**Work item**
Give the number of lines in the data below where the word "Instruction" appears, and nothing besides.

**Extracted material**
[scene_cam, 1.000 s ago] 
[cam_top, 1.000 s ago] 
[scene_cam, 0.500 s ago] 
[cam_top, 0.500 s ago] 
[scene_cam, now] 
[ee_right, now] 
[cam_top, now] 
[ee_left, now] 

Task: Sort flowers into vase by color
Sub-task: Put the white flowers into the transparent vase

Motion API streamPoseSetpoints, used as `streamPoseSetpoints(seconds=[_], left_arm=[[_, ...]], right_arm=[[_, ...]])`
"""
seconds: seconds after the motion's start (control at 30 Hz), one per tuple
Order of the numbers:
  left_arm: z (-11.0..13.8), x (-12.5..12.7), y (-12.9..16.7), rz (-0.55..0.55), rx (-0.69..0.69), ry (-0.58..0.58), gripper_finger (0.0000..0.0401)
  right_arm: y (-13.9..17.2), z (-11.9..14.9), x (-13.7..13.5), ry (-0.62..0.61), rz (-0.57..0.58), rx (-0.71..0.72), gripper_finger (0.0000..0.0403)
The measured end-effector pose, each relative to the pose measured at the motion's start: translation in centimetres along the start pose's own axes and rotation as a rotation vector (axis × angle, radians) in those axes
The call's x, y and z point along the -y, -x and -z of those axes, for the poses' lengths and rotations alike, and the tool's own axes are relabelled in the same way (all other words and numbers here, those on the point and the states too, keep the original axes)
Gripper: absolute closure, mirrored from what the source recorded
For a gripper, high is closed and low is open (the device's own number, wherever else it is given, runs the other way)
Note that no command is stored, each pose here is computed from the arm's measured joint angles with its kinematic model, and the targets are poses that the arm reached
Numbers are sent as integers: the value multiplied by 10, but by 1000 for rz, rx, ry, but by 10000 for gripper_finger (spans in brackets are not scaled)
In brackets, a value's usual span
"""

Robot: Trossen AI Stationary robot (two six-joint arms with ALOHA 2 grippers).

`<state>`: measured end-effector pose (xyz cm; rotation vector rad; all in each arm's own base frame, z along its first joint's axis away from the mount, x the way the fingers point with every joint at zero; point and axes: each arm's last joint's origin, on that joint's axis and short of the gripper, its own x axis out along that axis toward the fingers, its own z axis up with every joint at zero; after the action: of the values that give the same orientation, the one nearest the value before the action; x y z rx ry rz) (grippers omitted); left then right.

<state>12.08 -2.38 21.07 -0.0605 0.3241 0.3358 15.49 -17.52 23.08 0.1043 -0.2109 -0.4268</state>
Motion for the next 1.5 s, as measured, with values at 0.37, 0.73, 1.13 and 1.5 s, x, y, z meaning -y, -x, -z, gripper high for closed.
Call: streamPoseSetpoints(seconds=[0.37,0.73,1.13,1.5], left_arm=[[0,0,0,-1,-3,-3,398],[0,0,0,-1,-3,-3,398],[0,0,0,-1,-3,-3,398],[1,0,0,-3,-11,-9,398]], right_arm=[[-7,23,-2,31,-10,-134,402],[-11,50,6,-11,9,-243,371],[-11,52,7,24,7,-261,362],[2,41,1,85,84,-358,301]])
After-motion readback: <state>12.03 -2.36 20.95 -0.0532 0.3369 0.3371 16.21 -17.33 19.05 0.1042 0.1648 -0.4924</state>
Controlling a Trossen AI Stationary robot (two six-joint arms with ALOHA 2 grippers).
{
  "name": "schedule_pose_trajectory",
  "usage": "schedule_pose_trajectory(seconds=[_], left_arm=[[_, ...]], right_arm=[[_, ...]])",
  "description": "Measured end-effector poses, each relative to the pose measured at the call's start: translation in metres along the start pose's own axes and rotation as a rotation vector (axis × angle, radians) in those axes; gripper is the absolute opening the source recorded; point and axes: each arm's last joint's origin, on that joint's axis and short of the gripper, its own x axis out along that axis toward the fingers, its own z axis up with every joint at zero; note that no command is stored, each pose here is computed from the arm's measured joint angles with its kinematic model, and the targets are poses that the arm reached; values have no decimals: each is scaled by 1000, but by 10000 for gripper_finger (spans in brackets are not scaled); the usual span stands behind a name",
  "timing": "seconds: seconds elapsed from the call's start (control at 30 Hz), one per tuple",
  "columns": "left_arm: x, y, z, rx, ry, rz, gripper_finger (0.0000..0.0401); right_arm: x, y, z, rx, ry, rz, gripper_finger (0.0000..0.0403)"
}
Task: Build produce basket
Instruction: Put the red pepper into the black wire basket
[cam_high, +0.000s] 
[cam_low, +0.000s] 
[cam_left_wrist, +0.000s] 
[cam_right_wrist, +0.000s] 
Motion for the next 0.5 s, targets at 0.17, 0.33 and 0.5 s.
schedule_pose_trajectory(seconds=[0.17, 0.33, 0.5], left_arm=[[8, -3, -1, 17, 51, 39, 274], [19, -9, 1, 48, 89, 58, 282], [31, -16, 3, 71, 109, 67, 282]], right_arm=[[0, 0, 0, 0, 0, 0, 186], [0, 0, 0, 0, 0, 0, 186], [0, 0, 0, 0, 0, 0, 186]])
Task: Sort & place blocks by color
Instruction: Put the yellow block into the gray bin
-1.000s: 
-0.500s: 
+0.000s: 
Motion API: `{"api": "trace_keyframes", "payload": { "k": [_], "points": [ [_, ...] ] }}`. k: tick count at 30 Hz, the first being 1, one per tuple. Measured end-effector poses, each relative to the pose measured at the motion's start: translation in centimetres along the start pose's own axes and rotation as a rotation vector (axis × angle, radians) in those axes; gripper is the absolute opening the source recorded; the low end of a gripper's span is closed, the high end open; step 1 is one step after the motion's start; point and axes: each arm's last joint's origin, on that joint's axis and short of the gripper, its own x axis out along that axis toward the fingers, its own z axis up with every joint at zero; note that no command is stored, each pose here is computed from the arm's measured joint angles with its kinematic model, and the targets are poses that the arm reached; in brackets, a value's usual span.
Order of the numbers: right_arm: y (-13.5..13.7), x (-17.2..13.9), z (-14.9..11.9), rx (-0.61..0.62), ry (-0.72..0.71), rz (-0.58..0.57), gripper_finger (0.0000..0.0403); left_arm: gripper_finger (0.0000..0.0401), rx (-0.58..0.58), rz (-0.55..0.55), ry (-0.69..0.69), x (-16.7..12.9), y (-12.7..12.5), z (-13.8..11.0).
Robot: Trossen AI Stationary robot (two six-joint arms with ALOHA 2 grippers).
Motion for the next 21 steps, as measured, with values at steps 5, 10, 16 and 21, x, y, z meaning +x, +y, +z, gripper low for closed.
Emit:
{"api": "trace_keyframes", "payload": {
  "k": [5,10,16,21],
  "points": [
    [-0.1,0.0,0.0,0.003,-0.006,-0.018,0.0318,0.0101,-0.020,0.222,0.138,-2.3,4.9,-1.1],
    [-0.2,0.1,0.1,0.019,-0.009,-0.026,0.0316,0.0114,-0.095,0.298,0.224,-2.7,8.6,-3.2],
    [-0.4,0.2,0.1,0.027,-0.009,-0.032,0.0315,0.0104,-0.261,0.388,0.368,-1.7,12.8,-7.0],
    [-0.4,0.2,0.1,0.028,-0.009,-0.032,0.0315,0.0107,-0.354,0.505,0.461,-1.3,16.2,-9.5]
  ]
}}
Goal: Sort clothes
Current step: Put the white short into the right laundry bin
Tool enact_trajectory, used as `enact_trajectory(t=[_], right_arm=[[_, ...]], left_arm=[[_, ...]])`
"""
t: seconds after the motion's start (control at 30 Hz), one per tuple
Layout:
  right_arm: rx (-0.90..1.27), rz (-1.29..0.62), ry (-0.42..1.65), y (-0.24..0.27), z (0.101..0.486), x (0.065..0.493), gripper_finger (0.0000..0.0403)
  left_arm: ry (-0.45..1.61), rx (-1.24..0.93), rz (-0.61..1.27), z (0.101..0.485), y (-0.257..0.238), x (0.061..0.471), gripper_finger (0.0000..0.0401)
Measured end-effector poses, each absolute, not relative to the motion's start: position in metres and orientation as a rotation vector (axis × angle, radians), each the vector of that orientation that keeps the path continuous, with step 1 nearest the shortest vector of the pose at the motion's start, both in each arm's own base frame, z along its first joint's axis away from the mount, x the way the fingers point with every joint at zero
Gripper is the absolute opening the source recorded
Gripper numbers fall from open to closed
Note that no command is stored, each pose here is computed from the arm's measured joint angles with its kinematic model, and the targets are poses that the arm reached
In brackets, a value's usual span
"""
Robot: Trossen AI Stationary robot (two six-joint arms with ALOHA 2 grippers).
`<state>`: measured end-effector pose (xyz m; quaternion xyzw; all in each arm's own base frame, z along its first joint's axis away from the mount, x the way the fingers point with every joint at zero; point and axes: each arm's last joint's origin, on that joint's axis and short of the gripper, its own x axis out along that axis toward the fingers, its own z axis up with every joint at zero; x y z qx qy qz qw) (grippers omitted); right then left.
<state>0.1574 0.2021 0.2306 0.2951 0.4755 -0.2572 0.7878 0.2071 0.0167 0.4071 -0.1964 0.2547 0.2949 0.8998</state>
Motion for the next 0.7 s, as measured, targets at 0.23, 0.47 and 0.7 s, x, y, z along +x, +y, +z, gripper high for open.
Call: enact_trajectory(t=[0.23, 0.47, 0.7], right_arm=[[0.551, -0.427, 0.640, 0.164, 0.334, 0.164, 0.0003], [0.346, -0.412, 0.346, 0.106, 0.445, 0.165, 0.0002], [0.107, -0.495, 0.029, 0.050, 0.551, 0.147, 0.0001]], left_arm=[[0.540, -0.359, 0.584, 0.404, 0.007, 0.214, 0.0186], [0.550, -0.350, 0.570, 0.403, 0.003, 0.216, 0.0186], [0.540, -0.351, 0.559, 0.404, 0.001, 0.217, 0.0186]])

**Response to the exercise**
2